Problem details.
All of the lines below should be printed again exactly as they are.

Dataset extract.
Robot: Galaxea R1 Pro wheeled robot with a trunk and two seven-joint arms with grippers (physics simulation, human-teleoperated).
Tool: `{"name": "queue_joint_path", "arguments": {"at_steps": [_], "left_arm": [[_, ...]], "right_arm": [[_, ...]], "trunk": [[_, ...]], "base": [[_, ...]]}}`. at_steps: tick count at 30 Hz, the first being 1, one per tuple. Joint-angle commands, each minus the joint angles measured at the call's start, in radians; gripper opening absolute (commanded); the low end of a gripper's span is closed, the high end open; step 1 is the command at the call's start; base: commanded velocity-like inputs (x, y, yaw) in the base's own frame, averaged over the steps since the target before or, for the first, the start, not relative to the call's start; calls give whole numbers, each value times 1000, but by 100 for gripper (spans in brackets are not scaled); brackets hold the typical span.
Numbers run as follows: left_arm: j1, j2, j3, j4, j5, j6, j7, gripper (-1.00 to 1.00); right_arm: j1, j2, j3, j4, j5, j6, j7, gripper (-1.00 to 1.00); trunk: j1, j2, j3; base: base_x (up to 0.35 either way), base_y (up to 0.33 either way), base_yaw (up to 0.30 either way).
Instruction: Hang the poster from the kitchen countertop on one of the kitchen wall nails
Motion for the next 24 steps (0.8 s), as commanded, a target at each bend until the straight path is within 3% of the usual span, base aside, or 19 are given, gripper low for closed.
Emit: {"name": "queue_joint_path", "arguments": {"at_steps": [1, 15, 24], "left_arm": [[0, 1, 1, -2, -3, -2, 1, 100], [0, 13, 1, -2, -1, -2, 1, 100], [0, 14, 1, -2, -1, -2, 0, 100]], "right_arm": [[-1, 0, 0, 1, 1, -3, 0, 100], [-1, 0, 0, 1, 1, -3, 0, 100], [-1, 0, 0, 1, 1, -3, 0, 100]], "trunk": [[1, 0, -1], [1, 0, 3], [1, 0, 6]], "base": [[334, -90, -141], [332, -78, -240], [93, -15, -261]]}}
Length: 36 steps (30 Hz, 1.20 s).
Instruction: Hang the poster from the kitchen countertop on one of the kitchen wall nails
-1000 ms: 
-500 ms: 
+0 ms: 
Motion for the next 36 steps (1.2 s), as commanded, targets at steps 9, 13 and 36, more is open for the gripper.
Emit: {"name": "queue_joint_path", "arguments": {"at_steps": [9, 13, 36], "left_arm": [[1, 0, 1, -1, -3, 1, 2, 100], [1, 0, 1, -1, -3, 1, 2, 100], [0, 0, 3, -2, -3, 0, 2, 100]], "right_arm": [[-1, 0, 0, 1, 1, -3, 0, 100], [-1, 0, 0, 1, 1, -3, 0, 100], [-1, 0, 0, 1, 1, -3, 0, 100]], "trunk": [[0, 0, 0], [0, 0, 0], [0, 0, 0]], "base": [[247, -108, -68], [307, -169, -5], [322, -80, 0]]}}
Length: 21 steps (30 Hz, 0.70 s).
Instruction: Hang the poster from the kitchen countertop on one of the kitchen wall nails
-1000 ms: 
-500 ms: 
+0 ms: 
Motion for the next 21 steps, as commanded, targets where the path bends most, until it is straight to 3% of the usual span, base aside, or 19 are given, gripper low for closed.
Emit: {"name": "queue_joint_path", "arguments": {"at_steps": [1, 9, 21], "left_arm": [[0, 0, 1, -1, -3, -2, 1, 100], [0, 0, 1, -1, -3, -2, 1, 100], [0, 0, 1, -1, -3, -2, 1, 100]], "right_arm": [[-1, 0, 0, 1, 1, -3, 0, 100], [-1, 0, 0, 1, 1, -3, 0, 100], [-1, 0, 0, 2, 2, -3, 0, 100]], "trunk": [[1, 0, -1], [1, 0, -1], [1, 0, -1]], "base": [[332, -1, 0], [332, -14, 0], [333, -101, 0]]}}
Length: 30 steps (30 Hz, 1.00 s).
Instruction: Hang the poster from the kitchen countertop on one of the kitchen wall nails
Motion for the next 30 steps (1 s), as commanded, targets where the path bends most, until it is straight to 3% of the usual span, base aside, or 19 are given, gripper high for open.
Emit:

Answer to this exercise.
Robot: Galaxea R1 Pro wheeled robot with a trunk and two seven-joint arms with grippers (physics simulation, human-teleoperated).
Tool: `{"name": "queue_joint_path", "arguments": {"at_steps": [_], "left_arm": [[_, ...]], "right_arm": [[_, ...]], "trunk": [[_, ...]], "base": [[_, ...]]}}`. at_steps: tick count at 30 Hz, the first being 1, one per tuple. Joint-angle commands, each minus the joint angles measured at the call's start, in radians; gripper opening absolute (commanded); the low end of a gripper's span is closed, the high end open; step 1 is the command at the call's start; base: commanded velocity-like inputs (x, y, yaw) in the base's own frame, averaged over the steps since the target before or, for the first, the start, not relative to the call's start; calls give whole numbers, each value times 1000, but by 100 for gripper (spans in brackets are not scaled); brackets hold the typical span.
Numbers run as follows: left_arm: j1, j2, j3, j4, j5, j6, j7, gripper (-1.00 to 1.00); right_arm: j1, j2, j3, j4, j5, j6, j7, gripper (-1.00 to 1.00); trunk: j1, j2, j3; base: base_x (up to 0.35 either way), base_y (up to 0.33 either way), base_yaw (up to 0.30 either way).
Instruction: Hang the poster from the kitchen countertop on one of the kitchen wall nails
Motion for the next 24 steps (0.8 s), as commanded, a target at each bend until the straight path is within 3% of the usual span, base aside, or 19 are given, gripper low for closed.
Emit: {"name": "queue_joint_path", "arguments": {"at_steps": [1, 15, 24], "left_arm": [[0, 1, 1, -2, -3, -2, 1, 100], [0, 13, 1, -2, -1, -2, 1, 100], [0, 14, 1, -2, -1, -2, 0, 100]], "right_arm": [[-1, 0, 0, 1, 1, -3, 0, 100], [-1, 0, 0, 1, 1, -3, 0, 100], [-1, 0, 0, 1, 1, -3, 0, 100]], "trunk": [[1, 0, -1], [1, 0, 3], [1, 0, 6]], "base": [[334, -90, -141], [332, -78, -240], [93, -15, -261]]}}
Length: 36 steps (30 Hz, 1.20 s).
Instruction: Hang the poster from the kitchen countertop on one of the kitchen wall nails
-1000 ms: 
-500 ms: 
+0 ms: 
Motion for the next 36 steps (1.2 s), as commanded, targets at steps 9, 13 and 36, more is open for the gripper.
Emit: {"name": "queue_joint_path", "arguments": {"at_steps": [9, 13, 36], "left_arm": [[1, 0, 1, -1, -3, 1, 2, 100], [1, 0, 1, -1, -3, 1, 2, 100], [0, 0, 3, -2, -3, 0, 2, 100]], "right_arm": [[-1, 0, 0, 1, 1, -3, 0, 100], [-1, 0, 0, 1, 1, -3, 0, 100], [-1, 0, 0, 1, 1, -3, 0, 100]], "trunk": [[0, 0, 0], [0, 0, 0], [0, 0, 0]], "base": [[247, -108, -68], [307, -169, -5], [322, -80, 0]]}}
Length: 21 steps (30 Hz, 0.70 s).
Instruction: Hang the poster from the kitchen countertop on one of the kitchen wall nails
-1000 ms: 
-500 ms: 
+0 ms: 
Motion for the next 21 steps, as commanded, targets where the path bends most, until it is straight to 3% of the usual span, base aside, or 19 are given, gripper low for closed.
Emit: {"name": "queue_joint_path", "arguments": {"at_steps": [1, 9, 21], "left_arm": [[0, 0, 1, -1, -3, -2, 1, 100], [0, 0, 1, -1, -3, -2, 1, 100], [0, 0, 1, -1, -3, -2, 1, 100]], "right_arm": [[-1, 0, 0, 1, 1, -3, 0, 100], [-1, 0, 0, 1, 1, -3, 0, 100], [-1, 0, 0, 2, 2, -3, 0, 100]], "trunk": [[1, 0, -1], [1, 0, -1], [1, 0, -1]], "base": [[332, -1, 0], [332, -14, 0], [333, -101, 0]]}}
Length: 30 steps (30 Hz, 1.00 s).
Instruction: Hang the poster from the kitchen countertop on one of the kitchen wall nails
Motion for the next 30 steps (1 s), as commanded, targets where the path bends most, until it is straight to 3% of the usual span, base aside, or 19 are given, gripper high for open.
Emit:

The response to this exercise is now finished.